# [Exercise goal]
An exact copy of the listing below is needed, with no pictures in it.

# [Dataset content]
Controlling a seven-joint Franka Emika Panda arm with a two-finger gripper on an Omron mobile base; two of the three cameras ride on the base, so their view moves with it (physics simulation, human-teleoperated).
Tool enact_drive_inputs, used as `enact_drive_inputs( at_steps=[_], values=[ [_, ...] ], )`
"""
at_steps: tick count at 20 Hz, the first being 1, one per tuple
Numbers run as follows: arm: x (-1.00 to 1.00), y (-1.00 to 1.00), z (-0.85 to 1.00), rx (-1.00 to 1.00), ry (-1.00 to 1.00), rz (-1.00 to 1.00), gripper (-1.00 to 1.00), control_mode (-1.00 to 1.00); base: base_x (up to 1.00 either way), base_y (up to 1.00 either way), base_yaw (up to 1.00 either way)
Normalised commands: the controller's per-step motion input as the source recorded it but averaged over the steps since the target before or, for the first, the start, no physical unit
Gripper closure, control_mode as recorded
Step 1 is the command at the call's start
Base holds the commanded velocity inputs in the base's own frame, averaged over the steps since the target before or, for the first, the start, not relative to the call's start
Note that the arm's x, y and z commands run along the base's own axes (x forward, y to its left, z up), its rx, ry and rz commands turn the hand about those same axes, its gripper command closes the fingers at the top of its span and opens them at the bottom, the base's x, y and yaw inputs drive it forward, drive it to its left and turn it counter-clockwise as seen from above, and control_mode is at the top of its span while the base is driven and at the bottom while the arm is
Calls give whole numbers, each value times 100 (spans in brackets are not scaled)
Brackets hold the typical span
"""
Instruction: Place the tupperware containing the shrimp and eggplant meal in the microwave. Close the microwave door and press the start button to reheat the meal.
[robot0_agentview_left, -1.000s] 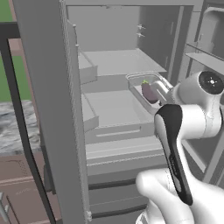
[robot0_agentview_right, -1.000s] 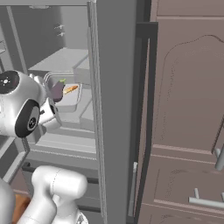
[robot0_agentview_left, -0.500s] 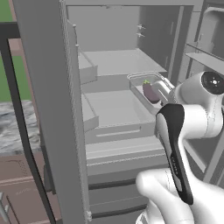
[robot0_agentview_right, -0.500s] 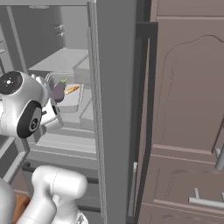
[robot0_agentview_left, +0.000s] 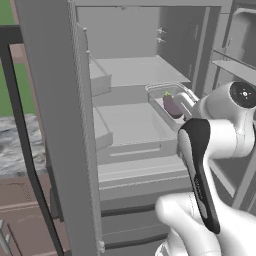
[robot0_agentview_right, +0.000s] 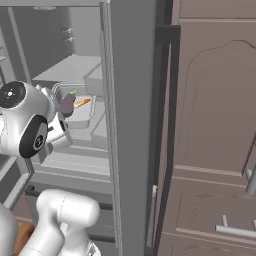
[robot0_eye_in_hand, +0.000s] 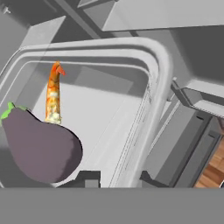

# [Finished exercise]
Controlling a seven-joint Franka Emika Panda arm with a two-finger gripper on an Omron mobile base; two of the three cameras ride on the base, so their view moves with it (physics simulation, human-teleoperated).
Tool enact_drive_inputs, used as `enact_drive_inputs( at_steps=[_], values=[ [_, ...] ], )`
"""
at_steps: tick count at 20 Hz, the first being 1, one per tuple
Numbers run as follows: arm: x (-1.00 to 1.00), y (-1.00 to 1.00), z (-0.85 to 1.00), rx (-1.00 to 1.00), ry (-1.00 to 1.00), rz (-1.00 to 1.00), gripper (-1.00 to 1.00), control_mode (-1.00 to 1.00); base: base_x (up to 1.00 either way), base_y (up to 1.00 either way), base_yaw (up to 1.00 either way)
Normalised commands: the controller's per-step motion input as the source recorded it but averaged over the steps since the target before or, for the first, the start, no physical unit
Gripper closure, control_mode as recorded
Step 1 is the command at the call's start
Base holds the commanded velocity inputs in the base's own frame, averaged over the steps since the target before or, for the first, the start, not relative to the call's start
Note that the arm's x, y and z commands run along the base's own axes (x forward, y to its left, z up), its rx, ry and rz commands turn the hand about those same axes, its gripper command closes the fingers at the top of its span and opens them at the bottom, the base's x, y and yaw inputs drive it forward, drive it to its left and turn it counter-clockwise as seen from above, and control_mode is at the top of its span while the base is driven and at the bottom while the arm is
Calls give whole numbers, each value times 100 (spans in brackets are not scaled)
Brackets hold the typical span
"""
Instruction: Place the tupperware containing the shrimp and eggplant meal in the microwave. Close the microwave door and press the start button to reheat the meal.
[robot0_agentview_left, -1.000s] 
[robot0_agentview_right, -1.000s] 
[robot0_agentview_left, -0.500s] 
[robot0_agentview_right, -0.500s] 
[robot0_agentview_left, +0.000s] 
[robot0_agentview_right, +0.000s] 
[robot0_eye_in_hand, +0.000s] 

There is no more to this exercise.